Thanks for driving this FLIP, Xintong! +1 to the updated version.
> 在 2020年9月2日,下午6:09,Xintong Song <tonysong...@gmail.com> 写道:
>
> Thanks for the input, Yu.
>
> I believe the current proposal should work with RocksDB, or any other state
> backend, using memory at either the slot or the scope. With the proposed
> approach, all we need is an indicator (e.g., a configuration option)

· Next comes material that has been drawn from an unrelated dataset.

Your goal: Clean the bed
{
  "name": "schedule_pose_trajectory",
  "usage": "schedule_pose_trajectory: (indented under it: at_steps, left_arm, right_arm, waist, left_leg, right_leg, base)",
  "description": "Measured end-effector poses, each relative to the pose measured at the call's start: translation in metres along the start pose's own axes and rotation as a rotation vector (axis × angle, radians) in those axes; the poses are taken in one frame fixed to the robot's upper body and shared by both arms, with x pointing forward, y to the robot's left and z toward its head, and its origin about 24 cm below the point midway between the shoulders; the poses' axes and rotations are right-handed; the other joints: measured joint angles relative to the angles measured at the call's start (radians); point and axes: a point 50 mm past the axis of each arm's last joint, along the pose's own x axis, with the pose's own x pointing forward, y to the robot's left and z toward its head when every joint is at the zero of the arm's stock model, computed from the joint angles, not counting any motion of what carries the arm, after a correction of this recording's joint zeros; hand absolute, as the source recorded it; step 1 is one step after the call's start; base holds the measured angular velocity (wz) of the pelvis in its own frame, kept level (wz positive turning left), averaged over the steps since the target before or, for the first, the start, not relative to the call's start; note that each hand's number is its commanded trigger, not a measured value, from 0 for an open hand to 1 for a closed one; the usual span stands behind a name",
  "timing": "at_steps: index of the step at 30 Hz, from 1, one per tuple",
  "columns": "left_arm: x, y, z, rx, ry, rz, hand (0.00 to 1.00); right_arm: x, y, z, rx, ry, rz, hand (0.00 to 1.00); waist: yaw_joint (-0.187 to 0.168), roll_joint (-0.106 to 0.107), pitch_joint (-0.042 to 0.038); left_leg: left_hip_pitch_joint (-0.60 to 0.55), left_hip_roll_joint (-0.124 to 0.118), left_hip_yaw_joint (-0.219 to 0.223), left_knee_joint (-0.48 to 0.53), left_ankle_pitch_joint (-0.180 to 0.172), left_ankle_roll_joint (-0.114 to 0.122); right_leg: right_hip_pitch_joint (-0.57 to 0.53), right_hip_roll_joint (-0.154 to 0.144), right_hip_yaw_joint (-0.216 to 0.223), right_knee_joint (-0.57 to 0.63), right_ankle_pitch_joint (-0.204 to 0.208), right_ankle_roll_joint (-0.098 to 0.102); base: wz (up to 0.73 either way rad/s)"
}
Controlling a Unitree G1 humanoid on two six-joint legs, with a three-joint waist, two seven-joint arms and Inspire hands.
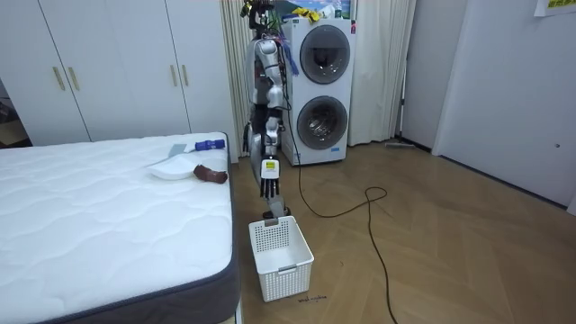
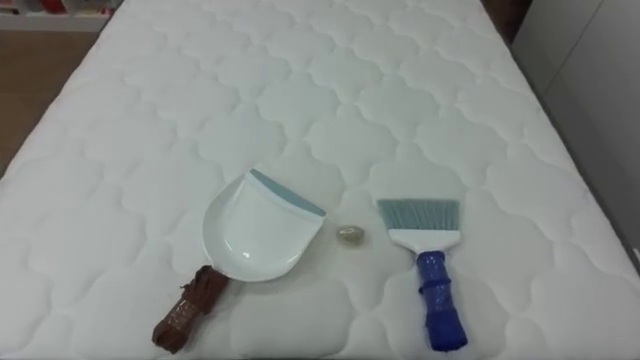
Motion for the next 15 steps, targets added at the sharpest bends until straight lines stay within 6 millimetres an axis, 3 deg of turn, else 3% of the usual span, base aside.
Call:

> telling us which scope should we calculate the fractions for.
>
> Thank you~
>
> Xintong Song
>
>
>
> On Wed, Sep 2, 2020 at 4:53 PM Yu Li <car...@gmail.com> wrote:
>
>> Thanks for compiling the FLIP Xintong, and +1 for the updated doc.
>>
>> Just one supplement for the RocksDB state backend part:
>>
>> It's true that currently we're using managed memory at the slot scope.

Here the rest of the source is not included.